---------- SOURCE MATERIAL

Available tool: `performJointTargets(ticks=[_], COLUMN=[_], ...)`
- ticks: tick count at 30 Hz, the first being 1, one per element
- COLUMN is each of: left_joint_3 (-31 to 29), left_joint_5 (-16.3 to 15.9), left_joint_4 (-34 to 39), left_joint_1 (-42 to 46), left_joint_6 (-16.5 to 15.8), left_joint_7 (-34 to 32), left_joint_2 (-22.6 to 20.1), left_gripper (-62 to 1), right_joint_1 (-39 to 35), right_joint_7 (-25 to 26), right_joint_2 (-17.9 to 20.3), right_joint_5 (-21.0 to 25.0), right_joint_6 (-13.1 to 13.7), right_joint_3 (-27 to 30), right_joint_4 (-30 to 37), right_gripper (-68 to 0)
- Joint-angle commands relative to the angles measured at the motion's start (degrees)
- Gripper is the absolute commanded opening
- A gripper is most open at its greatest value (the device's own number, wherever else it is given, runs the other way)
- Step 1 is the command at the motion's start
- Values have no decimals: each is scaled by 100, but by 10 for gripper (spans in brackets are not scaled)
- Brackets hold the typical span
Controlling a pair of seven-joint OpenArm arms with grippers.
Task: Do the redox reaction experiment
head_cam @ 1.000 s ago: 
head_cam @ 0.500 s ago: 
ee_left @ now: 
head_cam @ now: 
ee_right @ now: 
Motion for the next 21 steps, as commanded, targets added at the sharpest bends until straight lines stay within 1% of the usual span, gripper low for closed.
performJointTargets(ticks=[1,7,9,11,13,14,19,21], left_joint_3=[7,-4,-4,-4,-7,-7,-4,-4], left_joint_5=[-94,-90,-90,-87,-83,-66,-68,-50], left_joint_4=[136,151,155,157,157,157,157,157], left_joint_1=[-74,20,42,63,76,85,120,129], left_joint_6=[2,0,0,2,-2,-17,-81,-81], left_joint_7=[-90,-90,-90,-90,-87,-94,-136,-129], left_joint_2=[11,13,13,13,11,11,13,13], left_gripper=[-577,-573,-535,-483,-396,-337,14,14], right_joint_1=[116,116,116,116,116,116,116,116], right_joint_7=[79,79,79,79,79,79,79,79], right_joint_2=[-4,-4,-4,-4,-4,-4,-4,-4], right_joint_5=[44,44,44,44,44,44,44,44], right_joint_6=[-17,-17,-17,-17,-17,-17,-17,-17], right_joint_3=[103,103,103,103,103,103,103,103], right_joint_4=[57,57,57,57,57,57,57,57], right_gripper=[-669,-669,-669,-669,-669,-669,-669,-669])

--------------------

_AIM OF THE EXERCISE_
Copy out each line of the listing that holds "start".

_PROBLEM SOLUTION_
- Joint-angle commands relative to the angles measured at the motion's start (degrees)
- Step 1 is the command at the motion's start

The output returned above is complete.